Historically, adjustments to reimbursement levels under Medicare have had a significant effect on our revenue. For a discussion of historic adjustments and recent changes to the Medicare program and related reimbursement rates see "Business - Sources of Reimbursement" in Part 1, Item 1 in our 2007 Annual Report on Form 10-K filed with the Securities and Exchange Commission and "Risk Factors - Reductions in Medicare reimbursement rates or changes in the rules governing the Medicare program could have a material adverse effect on our revenue, financial condition and results of operations" in Part 1, Item 1A of our 2007 Annual Report on Form 10-K filed with the Securities and Exchange Commission.

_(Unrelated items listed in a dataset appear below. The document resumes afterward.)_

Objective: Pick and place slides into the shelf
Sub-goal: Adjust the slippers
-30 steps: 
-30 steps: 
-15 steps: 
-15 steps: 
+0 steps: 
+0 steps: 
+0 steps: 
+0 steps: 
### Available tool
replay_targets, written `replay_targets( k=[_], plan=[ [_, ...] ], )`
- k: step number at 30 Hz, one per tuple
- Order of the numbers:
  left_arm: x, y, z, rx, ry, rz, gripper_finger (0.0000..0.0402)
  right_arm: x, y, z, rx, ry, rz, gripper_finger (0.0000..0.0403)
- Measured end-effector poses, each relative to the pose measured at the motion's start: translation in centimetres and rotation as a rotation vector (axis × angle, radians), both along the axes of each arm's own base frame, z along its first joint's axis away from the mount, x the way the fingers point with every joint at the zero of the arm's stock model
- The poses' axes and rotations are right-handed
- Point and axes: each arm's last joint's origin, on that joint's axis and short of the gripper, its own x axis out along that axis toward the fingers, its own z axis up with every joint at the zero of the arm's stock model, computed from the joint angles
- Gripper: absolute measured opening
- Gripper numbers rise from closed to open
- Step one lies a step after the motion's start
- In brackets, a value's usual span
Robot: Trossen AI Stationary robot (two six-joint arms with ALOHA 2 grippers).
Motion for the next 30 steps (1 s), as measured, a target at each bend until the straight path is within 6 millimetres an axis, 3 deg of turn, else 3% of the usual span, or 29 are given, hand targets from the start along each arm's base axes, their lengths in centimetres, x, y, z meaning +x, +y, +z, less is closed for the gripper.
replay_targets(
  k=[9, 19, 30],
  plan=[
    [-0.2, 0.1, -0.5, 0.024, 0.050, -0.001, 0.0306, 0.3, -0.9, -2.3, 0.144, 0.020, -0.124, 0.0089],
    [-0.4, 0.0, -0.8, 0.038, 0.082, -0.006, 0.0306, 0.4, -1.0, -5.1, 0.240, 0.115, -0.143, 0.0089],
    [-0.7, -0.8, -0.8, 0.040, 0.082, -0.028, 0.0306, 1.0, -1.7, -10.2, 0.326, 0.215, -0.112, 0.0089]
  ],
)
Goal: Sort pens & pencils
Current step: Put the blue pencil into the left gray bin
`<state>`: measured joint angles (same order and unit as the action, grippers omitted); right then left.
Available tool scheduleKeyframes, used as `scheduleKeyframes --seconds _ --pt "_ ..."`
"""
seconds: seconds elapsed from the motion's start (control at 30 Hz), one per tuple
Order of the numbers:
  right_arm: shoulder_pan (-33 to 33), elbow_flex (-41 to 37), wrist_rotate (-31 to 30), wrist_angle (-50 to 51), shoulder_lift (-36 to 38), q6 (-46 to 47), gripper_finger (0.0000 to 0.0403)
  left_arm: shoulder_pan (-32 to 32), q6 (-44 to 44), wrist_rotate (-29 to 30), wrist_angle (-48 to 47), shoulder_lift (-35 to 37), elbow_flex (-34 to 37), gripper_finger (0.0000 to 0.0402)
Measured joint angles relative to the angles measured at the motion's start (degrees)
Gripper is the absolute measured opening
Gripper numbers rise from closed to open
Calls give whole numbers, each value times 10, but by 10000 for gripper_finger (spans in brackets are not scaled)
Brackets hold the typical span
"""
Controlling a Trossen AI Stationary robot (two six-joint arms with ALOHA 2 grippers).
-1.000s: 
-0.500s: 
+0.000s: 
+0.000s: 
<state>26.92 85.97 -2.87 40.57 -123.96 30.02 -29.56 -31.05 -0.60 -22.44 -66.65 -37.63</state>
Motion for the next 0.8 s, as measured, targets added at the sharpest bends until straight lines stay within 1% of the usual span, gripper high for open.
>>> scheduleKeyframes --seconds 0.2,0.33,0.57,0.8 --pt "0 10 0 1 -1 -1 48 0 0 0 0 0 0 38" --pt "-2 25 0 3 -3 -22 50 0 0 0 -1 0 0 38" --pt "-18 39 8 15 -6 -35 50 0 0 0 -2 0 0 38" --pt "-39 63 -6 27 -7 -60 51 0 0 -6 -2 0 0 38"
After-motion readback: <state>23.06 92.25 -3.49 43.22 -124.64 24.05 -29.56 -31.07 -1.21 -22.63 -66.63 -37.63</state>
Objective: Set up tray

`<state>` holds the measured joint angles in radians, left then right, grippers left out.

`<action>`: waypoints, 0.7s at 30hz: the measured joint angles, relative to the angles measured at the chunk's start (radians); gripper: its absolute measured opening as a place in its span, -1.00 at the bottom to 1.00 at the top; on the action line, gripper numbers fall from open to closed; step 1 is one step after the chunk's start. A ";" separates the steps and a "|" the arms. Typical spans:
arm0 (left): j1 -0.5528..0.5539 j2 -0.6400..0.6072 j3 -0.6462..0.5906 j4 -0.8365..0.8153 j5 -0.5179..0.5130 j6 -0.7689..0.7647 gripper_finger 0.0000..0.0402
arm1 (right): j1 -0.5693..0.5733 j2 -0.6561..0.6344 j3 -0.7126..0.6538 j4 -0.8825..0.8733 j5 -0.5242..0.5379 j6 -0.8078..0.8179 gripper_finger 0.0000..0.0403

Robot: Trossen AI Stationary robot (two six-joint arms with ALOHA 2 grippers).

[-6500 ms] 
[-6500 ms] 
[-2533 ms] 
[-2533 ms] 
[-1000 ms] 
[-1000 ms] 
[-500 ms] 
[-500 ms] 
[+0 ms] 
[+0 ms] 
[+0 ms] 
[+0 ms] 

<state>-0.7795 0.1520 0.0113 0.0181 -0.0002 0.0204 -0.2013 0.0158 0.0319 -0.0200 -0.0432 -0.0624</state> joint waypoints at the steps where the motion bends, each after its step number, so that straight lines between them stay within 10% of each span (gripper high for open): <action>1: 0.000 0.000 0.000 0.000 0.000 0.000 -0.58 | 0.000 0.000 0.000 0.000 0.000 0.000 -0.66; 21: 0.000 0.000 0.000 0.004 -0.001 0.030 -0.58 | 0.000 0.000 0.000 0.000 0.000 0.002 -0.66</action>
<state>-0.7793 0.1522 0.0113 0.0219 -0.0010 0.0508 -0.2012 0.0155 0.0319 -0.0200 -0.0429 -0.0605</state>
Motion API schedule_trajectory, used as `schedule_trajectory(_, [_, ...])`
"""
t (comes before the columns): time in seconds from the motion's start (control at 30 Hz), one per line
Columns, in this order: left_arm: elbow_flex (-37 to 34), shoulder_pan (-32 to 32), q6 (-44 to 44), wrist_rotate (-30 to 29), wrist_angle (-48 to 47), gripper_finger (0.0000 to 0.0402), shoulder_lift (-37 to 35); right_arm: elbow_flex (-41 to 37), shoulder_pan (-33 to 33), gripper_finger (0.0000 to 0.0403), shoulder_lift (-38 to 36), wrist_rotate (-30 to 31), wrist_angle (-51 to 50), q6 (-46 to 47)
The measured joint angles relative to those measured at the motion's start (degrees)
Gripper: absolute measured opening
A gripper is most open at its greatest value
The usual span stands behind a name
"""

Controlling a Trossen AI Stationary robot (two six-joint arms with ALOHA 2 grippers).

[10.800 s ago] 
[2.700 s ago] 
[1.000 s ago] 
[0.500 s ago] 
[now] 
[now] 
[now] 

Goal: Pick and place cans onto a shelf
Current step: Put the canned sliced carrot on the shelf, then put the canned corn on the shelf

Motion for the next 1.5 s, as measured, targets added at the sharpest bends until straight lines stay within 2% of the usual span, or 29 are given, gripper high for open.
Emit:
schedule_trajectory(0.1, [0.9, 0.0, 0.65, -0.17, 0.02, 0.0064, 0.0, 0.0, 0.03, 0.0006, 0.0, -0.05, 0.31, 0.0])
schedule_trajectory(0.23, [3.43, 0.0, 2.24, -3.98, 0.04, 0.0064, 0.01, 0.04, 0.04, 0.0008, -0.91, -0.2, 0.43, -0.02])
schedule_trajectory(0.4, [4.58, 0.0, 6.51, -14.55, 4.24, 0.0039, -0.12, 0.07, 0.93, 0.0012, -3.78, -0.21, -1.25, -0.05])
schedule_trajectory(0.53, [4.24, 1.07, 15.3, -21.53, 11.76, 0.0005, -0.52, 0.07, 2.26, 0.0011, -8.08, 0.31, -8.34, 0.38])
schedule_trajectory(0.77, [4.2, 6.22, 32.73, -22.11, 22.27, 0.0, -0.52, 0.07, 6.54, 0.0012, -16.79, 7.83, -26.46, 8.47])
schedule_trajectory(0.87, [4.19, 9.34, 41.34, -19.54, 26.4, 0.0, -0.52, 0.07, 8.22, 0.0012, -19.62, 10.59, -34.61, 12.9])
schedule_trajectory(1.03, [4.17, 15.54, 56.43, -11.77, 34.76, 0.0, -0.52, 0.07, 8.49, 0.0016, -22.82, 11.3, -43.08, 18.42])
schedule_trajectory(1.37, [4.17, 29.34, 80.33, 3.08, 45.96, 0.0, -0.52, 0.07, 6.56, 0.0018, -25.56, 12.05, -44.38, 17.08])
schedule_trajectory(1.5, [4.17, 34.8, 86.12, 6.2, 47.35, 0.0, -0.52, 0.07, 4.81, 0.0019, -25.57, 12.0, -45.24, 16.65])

Medicaid. Medicaid is a state-administered medical assistance program for the indigent, operated by the individual states with the financial participation of the federal government. Each state has relatively broad discretion in establishing its Medicaid reimbursement formulas and coverage of service, which must be approved by the federal government in accordance with federal guidelines. All states in which we operate cover long-term care services for individuals who are Medicaid eligible and qualify for institutional care. Generally, Medicaid payments are made directly to providers, who must accept the Medicaid reimbursement level as payment in full for services rendered, except in New Mexico, which has implemented a managed Medicaid program where providers receive Medicaid payments from insurance companies. Rapidly increasing Medicaid spending, combined with slow state revenue growth, has led many states to institute measures aimed at controlling spending growth. Given that Medicaid outlays are a significant component of state budgets, we expect continuing cost containment pressures on Medicaid outlays for skilled nursing facilities in the states in which we operate. In addition, the Deficit Reduction Act of 2005 limited the circumstances under which an individual may become financially eligible for Medicaid and nursing home services paid for by Medicaid.
Managed Care. Our managed care patients consist of individuals who are insured by a third-party entity, typically called a senior Health Maintenance Organization, or HMO, plan, or are Medicare beneficiaries who assign their Medicare benefits to a senior HMO plan.
Private Pay and Other. Private pay and other sources consist primarily of individuals or parties who directly pay for their services or are beneficiaries of the Department of Veterans Affairs or hospice beneficiaries.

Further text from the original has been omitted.